## Problem details:
Return all the entries word for word.

─── The input

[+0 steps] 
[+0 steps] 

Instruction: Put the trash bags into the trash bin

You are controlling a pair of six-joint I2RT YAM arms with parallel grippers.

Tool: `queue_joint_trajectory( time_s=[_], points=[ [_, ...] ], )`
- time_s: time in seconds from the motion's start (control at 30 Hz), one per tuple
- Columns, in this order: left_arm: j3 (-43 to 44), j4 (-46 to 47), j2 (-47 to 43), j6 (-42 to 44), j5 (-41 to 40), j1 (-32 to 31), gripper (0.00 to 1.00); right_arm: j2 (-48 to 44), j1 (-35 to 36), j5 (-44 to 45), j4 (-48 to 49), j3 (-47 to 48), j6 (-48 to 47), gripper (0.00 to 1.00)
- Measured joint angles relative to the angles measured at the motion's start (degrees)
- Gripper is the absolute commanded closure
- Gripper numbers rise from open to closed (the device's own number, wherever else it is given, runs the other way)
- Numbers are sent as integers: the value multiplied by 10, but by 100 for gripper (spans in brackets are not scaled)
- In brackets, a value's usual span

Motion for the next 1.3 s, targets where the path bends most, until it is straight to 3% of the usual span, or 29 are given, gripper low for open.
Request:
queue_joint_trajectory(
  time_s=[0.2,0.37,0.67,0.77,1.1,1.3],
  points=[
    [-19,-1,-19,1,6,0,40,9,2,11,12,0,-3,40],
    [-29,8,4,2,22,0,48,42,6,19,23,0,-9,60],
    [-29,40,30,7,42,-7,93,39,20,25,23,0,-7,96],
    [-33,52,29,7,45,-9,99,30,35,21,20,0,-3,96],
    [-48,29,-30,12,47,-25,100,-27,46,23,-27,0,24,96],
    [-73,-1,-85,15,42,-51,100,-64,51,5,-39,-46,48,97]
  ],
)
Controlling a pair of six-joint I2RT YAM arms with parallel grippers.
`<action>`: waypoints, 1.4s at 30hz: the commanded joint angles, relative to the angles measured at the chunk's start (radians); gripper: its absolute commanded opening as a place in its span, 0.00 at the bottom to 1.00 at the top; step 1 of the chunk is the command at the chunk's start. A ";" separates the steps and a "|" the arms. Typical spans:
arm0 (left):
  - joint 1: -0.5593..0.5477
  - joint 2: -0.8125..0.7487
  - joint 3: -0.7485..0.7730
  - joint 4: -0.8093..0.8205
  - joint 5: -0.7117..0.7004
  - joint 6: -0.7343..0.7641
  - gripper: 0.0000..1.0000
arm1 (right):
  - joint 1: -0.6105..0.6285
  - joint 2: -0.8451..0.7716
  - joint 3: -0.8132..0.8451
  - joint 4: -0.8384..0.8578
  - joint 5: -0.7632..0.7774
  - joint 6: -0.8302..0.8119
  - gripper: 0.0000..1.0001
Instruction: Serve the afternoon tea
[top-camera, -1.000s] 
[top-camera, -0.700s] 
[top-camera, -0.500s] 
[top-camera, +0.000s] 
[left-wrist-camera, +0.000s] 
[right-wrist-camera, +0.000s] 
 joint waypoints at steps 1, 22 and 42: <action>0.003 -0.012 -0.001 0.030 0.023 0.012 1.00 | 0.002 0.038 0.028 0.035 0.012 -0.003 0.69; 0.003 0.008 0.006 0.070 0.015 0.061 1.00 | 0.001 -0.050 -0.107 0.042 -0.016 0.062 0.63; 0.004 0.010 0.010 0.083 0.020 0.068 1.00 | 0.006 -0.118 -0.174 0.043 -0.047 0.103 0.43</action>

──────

## Reply:
[+0 steps] 
[+0 steps] 

Instruction: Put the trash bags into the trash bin

You are controlling a pair of six-joint I2RT YAM arms with parallel grippers.

Tool: `queue_joint_trajectory( time_s=[_], points=[ [_, ...] ], )`
- time_s: time in seconds from the motion's start (control at 30 Hz), one per tuple
- Columns, in this order: left_arm: j3 (-43 to 44), j4 (-46 to 47), j2 (-47 to 43), j6 (-42 to 44), j5 (-41 to 40), j1 (-32 to 31), gripper (0.00 to 1.00); right_arm: j2 (-48 to 44), j1 (-35 to 36), j5 (-44 to 45), j4 (-48 to 49), j3 (-47 to 48), j6 (-48 to 47), gripper (0.00 to 1.00)
- Measured joint angles relative to the angles measured at the motion's start (degrees)
- Gripper is the absolute commanded closure
- Gripper numbers rise from open to closed (the device's own number, wherever else it is given, runs the other way)
- Numbers are sent as integers: the value multiplied by 10, but by 100 for gripper (spans in brackets are not scaled)
- In brackets, a value's usual span

Motion for the next 1.3 s, targets where the path bends most, until it is straight to 3% of the usual span, or 29 are given, gripper low for open.
Request:
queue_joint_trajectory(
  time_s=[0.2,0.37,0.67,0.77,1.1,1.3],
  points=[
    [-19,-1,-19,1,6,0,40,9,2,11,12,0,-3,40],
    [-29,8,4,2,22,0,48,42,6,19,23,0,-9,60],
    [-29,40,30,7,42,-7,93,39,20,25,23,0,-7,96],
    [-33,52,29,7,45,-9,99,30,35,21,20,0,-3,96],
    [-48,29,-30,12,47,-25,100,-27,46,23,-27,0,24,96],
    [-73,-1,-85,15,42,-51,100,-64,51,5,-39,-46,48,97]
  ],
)
Controlling a pair of six-joint I2RT YAM arms with parallel grippers.
`<action>`: waypoints, 1.4s at 30hz: the commanded joint angles, relative to the angles measured at the chunk's start (radians); gripper: its absolute commanded opening as a place in its span, 0.00 at the bottom to 1.00 at the top; step 1 of the chunk is the command at the chunk's start. A ";" separates the steps and a "|" the arms. Typical spans:
arm0 (left):
  - joint 1: -0.5593..0.5477
  - joint 2: -0.8125..0.7487
  - joint 3: -0.7485..0.7730
  - joint 4: -0.8093..0.8205
  - joint 5: -0.7117..0.7004
  - joint 6: -0.7343..0.7641
  - gripper: 0.0000..1.0000
arm1 (right):
  - joint 1: -0.6105..0.6285
  - joint 2: -0.8451..0.7716
  - joint 3: -0.8132..0.8451
  - joint 4: -0.8384..0.8578
  - joint 5: -0.7632..0.7774
  - joint 6: -0.8302..0.8119
  - gripper: 0.0000..1.0001
Instruction: Serve the afternoon tea
[top-camera, -1.000s] 
[top-camera, -0.700s] 
[top-camera, -0.500s] 
[top-camera, +0.000s] 
[left-wrist-camera, +0.000s] 
[right-wrist-camera, +0.000s] 
 joint waypoints at steps 1, 22 and 42: <action>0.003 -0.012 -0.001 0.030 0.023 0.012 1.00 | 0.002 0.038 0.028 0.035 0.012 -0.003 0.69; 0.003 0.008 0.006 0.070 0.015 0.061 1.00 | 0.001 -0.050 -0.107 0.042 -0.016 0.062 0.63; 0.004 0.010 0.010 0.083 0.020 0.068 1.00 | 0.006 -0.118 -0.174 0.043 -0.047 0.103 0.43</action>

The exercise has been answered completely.